A company manufactures two types of cardigons: type A and type B. It costs ₹360 to make a type A cardigon and ₹120 to make a type B cardigon. The company can make atmost 300 cardigons and spend atmost ₹72000 a day. The number of cardigons of type B cannot exceed the number of cardigons of type A by more than 200. The company makes a profit of ₹100 for each cardigon of type A and ₹50 for every cardigon of type B. Formulate this problem as a linear programming problem to maximise the profit of the company. Solve it graphically and find maximum profit.

₹22500

The correct answer is Option (3) → ₹22500

Let x cardigons of type A and y cardigons of type B be manufactured per day by the company, then profit P (in ₹) = $100x + 50y$.
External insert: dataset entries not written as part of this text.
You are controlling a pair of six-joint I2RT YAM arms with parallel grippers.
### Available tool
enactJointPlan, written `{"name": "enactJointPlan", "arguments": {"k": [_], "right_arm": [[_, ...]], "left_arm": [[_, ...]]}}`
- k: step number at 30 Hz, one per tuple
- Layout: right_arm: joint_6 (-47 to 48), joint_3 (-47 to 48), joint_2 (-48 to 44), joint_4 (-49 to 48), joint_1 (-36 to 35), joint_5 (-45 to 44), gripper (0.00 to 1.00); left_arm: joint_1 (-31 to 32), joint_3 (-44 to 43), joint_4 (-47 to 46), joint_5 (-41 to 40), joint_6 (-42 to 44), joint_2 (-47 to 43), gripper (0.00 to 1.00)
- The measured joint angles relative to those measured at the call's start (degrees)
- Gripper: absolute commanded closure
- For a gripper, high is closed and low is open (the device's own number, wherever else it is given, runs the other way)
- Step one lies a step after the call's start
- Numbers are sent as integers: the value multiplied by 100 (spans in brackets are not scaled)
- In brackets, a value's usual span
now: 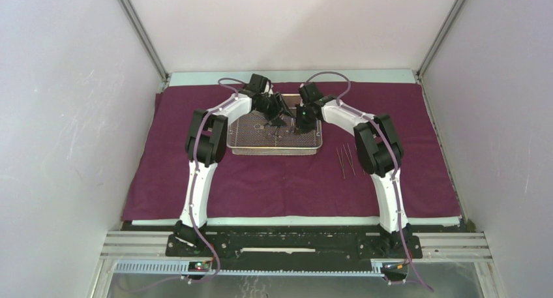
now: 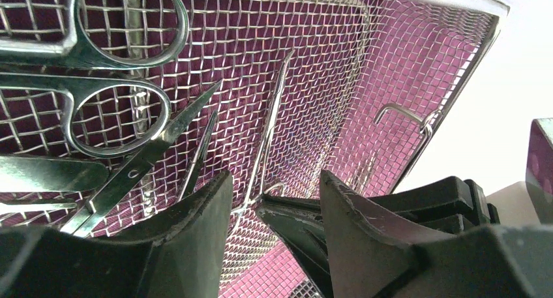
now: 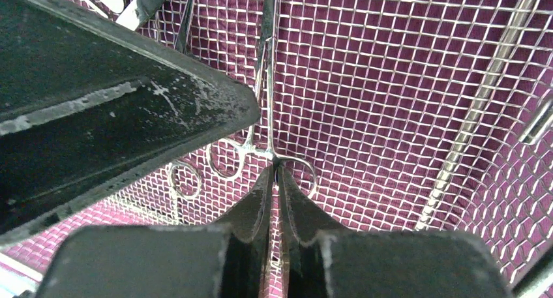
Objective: Open and lay out the surgical kit
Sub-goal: Pick up the medical item from the container.
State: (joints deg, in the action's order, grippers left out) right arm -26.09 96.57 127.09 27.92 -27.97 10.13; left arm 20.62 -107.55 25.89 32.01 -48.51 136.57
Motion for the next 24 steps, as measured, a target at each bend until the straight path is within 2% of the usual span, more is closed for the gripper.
{"name": "enactJointPlan", "arguments": {"k": [4,7,11,14,24], "right_arm": [[116,433,157,446,-190,-549,92],[273,855,363,717,-439,-1268,85],[372,984,431,850,-595,-1864,85],[391,1010,452,857,-597,-1893,99],[420,726,317,553,-352,-1213,100]], "left_arm": [[0,-26,31,-33,-4,7,43],[0,-26,35,-37,-7,7,43],[-22,-44,76,-35,-9,7,43],[-35,-83,125,-57,-4,11,43],[-2,-249,184,-22,0,111,43]]}}
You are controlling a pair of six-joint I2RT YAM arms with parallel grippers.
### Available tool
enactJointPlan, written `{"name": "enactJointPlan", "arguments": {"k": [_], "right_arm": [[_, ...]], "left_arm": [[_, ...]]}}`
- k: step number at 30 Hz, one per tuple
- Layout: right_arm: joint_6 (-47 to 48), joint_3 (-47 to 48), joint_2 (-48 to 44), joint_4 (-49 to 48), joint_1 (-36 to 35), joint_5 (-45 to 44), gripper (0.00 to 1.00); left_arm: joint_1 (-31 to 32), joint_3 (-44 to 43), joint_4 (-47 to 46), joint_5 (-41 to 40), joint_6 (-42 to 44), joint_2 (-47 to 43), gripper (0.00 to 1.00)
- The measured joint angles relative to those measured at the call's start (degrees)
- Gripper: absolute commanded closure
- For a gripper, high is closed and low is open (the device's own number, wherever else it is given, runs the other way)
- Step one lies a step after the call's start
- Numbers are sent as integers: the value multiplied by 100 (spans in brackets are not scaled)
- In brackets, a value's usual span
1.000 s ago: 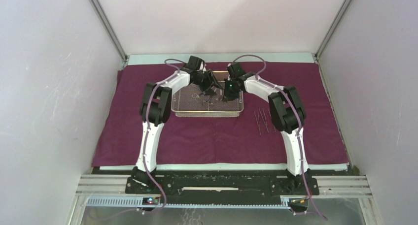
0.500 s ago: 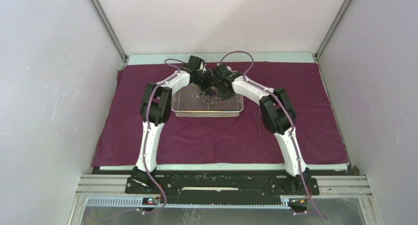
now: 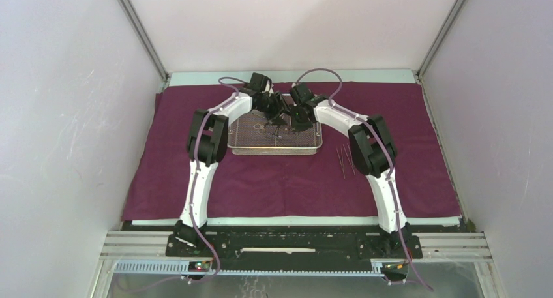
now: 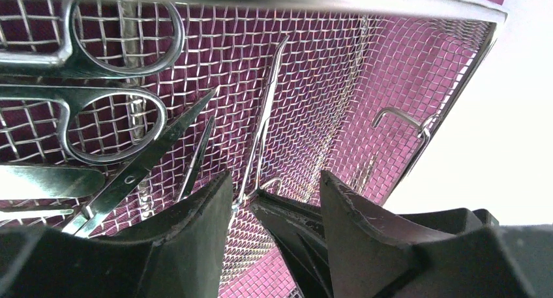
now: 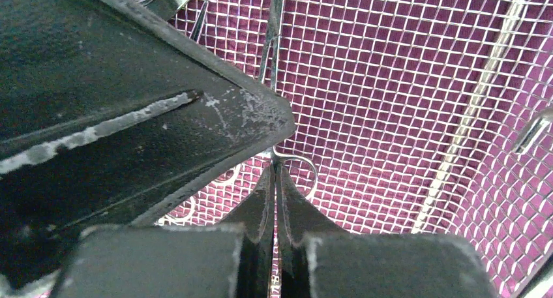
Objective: Open and lay out the surgical kit
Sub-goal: Pick up the medical item from the container.
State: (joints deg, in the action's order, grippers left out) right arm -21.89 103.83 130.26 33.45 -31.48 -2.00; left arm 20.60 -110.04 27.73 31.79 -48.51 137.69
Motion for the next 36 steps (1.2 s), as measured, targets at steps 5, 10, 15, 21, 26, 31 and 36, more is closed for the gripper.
{"name": "enactJointPlan", "arguments": {"k": [5,10,15,21,26,31,36], "right_arm": [[-74,-485,-216,-525,203,575,100],[-98,-610,-275,-680,291,841,100],[-103,-632,-286,-710,326,942,100],[-98,-632,-319,-660,328,938,100],[-98,-632,-389,-568,332,918,100],[-98,-629,-492,-553,332,918,100],[-98,-629,-498,-538,334,925,100]], "left_arm": [[-2,-2,4,11,2,0,43],[-4,-2,4,22,4,0,43],[-15,-2,4,37,4,0,43],[-48,-2,7,46,7,0,43],[-55,-2,7,72,7,0,43],[-55,-2,7,142,7,0,42],[-52,-2,-7,201,2,2,43]]}}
Hence, the problem can be formulated as an L.P.P. as follows:

Maximize $P = 100x + 50y$ subject to the constraints

$360x + 120y ≤ 72000$ i.e. $3x + y ≤ 600$ (investment constraint)

$x + y ≤ 300$ (capacity constraint)

$y ≤ x + 200$ (type B constraint)

$x ≥ 0, y ≥ 0$ (non-negativity constraints)

Draw the lines $3x + y = 600, x + y = 300$ and $y = x + 200$ and shade the region satisfied by the above inequalities.

The shaded portion OABCD shows the feasible region, which is bounded.

The corner points of the feasible region are O (0, 0), A (200, 0), B(150, 150), C (50, 250) and D(0, 200).

The values of P at the corner points are:

at $O(0, 0), P = 100×0 + 50×0 = 0;$

at $A (200, 0),P = 100×200+ 50×0 = 20000;$

at $B(150, 150),P = 100×150 + 50×150 = 22500;$

at $C (50, 250), P = 100×50 + 50×250 = 17500;$

at $D(0,200),P = 100×0 + 50×200 = 10000$.

We note that the value of P is maximum at the point B.

Hence, maximum profit = ₹22500 by manufacturing 150 cardigons of type A and 150 cardigons of type B.